*Work to complete*.
Copy the listing exactly, images excluded.

*Data extract*.
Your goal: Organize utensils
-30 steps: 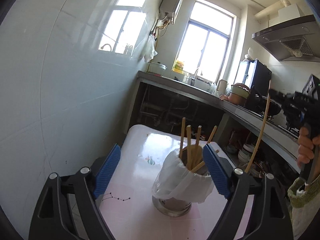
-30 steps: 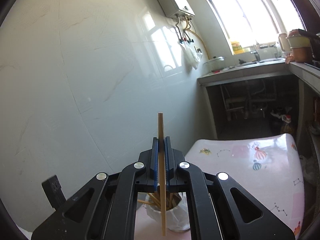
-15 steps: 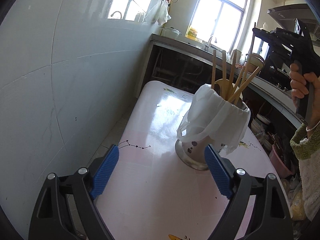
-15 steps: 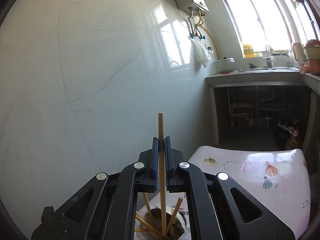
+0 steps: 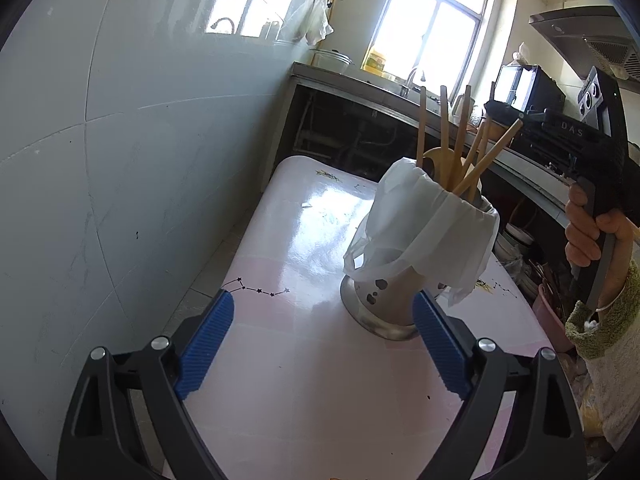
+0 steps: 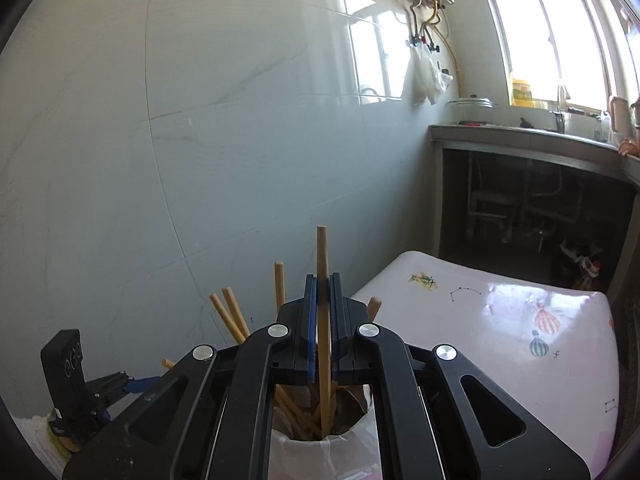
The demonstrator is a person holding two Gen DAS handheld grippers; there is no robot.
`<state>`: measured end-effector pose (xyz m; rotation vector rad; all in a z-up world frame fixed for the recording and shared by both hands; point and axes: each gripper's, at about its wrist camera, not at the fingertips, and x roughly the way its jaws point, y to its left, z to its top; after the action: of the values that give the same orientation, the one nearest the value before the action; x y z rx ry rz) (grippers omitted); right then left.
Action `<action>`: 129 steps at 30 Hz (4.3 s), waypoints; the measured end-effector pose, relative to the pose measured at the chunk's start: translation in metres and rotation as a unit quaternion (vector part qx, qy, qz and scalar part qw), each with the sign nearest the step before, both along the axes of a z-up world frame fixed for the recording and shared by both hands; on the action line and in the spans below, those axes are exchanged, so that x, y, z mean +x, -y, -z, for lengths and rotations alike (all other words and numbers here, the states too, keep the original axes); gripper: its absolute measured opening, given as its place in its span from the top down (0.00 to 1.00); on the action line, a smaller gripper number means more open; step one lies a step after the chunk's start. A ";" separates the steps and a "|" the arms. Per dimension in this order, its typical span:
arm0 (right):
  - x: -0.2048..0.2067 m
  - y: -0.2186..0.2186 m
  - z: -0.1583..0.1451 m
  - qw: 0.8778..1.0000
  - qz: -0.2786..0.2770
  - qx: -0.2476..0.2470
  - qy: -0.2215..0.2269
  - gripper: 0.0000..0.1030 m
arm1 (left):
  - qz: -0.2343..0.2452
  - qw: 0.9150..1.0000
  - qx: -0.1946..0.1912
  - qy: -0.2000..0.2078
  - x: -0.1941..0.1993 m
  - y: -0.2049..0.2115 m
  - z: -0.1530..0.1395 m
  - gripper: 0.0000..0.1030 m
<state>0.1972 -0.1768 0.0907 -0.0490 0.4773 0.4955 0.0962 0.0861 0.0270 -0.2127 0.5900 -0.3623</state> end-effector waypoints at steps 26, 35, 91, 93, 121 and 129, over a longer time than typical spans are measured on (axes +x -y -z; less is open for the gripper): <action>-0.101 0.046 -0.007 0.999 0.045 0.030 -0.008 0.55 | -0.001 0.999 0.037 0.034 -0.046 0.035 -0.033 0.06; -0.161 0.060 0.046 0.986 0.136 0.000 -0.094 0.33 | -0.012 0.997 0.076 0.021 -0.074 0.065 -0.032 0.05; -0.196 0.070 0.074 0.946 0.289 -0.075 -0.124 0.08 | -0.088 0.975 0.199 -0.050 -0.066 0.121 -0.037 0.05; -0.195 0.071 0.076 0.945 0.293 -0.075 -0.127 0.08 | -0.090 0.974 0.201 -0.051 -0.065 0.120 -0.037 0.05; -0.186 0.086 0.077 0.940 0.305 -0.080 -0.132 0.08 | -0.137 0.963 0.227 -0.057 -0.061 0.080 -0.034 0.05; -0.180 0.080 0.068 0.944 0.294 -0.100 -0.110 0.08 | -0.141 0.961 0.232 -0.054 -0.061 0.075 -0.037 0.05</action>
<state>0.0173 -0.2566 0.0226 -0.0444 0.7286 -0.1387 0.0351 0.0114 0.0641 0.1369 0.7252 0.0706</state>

*Response*.
Your goal: Organize utensils
-30 steps: 
-30 steps: 
-15 steps: 
-15 steps: 
+0 steps: 
+0 steps: 
The demonstrator is a person holding two Gen DAS handheld grippers; there is no robot.
`<state>`: measured end-effector pose (xyz m; rotation vector rad; all in a z-up world frame fixed for the recording and shared by both hands; point and axes: each gripper's, at about its wrist camera, not at the fingertips, and x roughly the way its jaws point, y to its left, z to its top; after the action: of the values that give the same orientation, the one nearest the value before the action; x y z rx ry rz) (grippers omitted); right then left.
Action `<action>`: 129 steps at 30 Hz (4.3 s), waypoints; the measured end-effector pose, relative to the pose measured at the chunk's start: translation in metres and rotation as a unit quaternion (vector part qx, qy, qz and scalar part qw), each with the sign nearest the step before, both along the axes of a z-up world frame fixed for the recording and shared by both hands; on the action line and in the spans below, those axes are exchanged, so that x, y, z mean +x, -y, -z, for lengths and rotations alike (all other words and numbers here, the states too, keep the original axes); gripper: its absolute measured opening, given as its place in its span from the top down (0.00 to 1.00); on the action line, a smaller gripper number means more open; step one lies a step after the chunk's start. A ";" separates the steps and a "|" the arms. Per dimension in this order, its typical span:
arm0 (right):
  - x: -0.2048..0.2067 m
  - y: -0.2186..0.2186 m
  - z: -0.1583..0.1451 m
  - qw: 0.8778..1.0000
  - qz: -0.2786..0.2770
  - qx: -0.2476..0.2470
  - qy: -0.2215..0.2269
  - gripper: 0.0000..0.1030 m
arm1 (left):
  - qz: -0.2343..0.2452
  - qw: 0.9150..1.0000
  - qx: -0.1946..0.1912
  - qy: -0.2000..0.2078
  - x: -0.1941..0.1993 m
  - y: -0.2049..0.2115 m
  - z: -0.1530..0.1395 m
  - gripper: 0.0000..0.1030 m
<state>0.1972 -0.1768 0.0907 -0.0490 0.4773 0.4955 0.0962 0.0861 0.0270 -0.2127 0.5900 -0.3623</state> end-effector waypoints at steps 26, 35, 91, 93, 121 and 129, over a longer time than typical spans are measured on (axes +x -y -z; less is open for the gripper): <action>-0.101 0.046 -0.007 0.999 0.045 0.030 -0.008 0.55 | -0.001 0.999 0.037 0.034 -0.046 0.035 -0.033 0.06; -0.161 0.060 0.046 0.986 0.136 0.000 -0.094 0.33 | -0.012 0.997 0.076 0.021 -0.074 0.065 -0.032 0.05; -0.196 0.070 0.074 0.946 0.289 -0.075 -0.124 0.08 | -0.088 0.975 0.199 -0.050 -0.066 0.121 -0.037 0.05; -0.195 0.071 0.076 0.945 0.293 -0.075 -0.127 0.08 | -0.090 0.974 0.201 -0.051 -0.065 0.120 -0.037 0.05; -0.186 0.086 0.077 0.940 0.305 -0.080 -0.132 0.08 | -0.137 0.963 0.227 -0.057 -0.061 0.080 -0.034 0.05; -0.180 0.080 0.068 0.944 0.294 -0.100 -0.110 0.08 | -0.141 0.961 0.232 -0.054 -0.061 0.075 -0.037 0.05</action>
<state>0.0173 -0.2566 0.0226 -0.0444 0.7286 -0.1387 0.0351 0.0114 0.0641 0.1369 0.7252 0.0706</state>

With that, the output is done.